Double DJ set weekend! Silence had no friend on that block where 11th Street runs to the river.
It took longer than usual for attendance to grow on Friday night. When it did, I noticed something unusual at AK. My stomach tracked it before my heart did, which is why I bolted for the door to smoke a cigarette in the receding cold (finally). But when I returned inside, the feeling was there, prevailing like a motha.
Maybe it was the music but bad vibes were definitely abound. It was like one of those dusk ’til dawn warehouse parties when strung out revelers give up the coffin chase into the horizon, choosing instead to turn to dust and snort cocaine until it was dark enough to safely return home. Except in this instance, it was only midnight.
When I asked around, I learned that I was alone with this sensation. No one else had tapped into that curious current but, as I recall, the people I had mentioned this to were also strung out, fucked up. Their radars would have been rendered incapable to track these vibes.

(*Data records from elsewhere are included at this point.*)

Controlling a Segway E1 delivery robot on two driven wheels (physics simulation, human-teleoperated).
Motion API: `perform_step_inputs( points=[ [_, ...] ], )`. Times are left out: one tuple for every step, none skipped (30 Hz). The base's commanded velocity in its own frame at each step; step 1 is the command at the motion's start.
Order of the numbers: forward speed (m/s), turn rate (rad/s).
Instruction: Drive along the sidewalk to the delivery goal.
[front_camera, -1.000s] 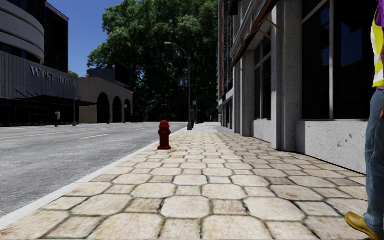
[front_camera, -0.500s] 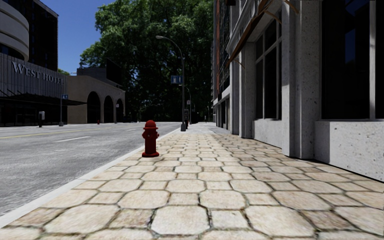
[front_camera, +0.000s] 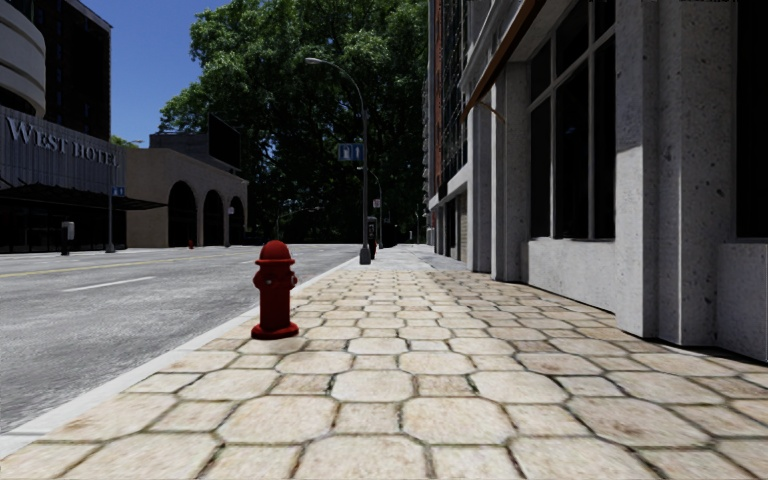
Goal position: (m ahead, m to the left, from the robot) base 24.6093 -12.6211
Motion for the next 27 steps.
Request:
perform_step_inputs(
  points=[
    [2.0,-0.1],
    [2.0,-0.11],
    [2.0,-0.12],
    [2.0,-0.12],
    [2.0,-0.12],
    [2.0,-0.13],
    [2.0,-0.13],
    [2.0,-0.14],
    [2.0,-0.15],
    [2.0,-0.15],
    [2.0,-0.15],
    [2.0,-0.19],
    [2.0,-0.22],
    [2.0,-0.23],
    [2.0,-0.23],
    [2.0,-0.23],
    [2.0,-0.23],
    [2.0,-0.23],
    [2.0,-0.23],
    [2.0,-0.23],
    [2.0,-0.23],
    [2.0,-0.23],
    [2.0,-0.23],
    [2.0,-0.23],
    [2.0,-0.23],
    [2.0,-0.23],
    [2.0,-0.08]
  ],
)
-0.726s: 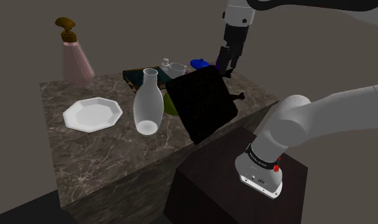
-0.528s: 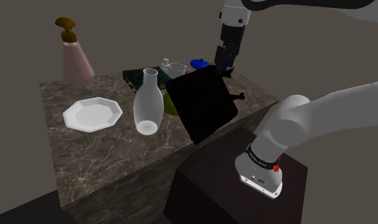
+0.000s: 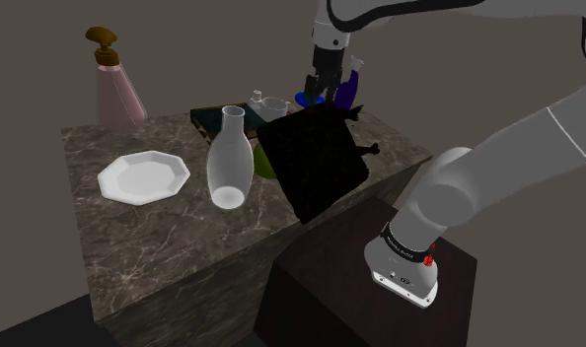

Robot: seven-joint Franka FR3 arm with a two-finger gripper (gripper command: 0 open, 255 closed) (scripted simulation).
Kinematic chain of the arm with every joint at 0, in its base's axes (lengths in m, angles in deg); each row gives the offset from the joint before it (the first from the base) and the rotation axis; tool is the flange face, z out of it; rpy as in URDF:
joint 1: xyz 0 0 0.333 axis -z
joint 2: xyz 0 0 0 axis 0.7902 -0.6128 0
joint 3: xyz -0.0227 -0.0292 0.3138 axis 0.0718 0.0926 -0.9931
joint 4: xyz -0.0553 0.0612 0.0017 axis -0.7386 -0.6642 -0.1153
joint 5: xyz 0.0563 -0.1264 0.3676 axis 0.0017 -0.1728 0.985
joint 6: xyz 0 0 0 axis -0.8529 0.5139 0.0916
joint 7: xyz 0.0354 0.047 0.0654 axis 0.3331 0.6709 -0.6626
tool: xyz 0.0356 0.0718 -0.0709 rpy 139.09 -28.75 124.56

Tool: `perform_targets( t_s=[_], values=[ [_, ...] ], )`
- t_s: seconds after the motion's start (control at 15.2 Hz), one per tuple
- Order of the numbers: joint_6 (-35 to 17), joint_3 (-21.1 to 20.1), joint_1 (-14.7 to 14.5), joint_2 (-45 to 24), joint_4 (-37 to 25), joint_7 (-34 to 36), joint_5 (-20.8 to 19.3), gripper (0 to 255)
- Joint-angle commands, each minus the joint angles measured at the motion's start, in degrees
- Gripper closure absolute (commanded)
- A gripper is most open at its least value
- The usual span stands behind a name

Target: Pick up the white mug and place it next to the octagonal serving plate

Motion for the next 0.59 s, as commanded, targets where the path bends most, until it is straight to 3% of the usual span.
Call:
perform_targets(
  t_s=[0.0,0.53],
  values=[
    [-2.53,0.34,0.14,-4.51,-2.44,-0.34,-0.07,0],
    [-9.76,1.80,0.93,-21.75,-14.03,-2.45,0.18,0]
  ],
)
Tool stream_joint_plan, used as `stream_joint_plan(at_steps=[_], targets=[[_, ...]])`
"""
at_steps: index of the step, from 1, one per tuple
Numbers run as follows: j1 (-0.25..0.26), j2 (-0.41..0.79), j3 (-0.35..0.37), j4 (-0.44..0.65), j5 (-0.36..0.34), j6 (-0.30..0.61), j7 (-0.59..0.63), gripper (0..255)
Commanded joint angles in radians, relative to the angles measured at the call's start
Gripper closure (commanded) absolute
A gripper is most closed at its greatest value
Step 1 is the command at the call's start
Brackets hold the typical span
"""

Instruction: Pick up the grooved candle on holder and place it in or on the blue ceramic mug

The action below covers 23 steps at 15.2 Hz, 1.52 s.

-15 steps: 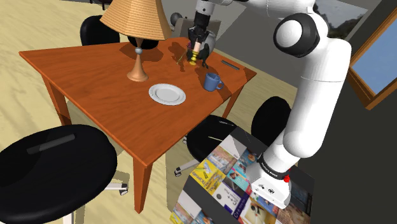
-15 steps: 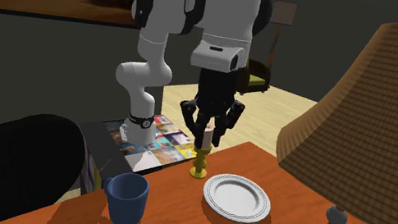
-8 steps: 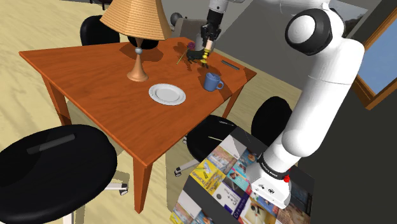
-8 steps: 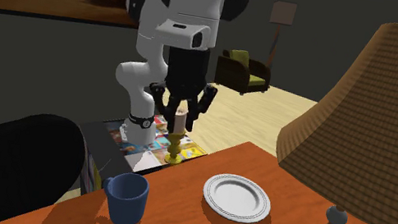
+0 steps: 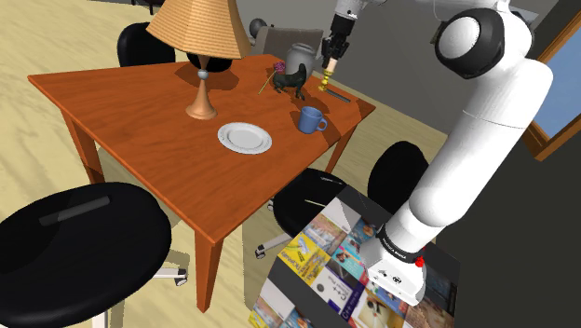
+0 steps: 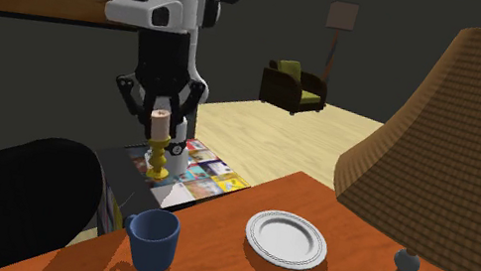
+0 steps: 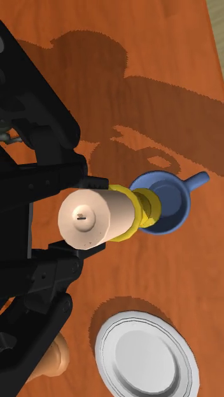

The night was fun, ending with a road trip with friends to uptown where the promise of a good time could be had. And needless to say, I successfully chased my coffin back to my cozy apartment in Astoria. All before the sun had a chance to vaporize me.
Saturday was consumed with bad news from back home in Miami. The news improved throughout the day but my had energy was sapped. I returned to Angels and Kings for part two of my weekend bender. I carried my soul around as if it had been an anvil and I wondered how I was going to make it through the night.
Then I remembered why I used to drink Red Bull and vodka.
There’s something cheesy that people say about becoming one with someone or something. When they’re feeling intoxicated, brandishing that teary look of unity when they’ll say, “I feel like I’m one with the world.” Or, “I feel at one with a person.” The heart is so built up with beauty and guts and honesty that the words fall out of the mouth as if it was the only answer your existence could ever have for wanton questions about the purposes of life.
Why am I here?
To unite the world. Universe, use me as your conduit. Align the stars and planets and shine on me, make me your beacon for love.
It’s a powerfully emotional state and when it’s all over, it leaves you curled up on a bed as if you awoke to a note on your dresser saying, Thank you. I had fun.
Well, friends, that’s how I felt after my set on Saturday night. And then I fattened myself up with a breakfast sandwich from Cafeteria with one of my BFFs, Bella and avoided the sun one more night.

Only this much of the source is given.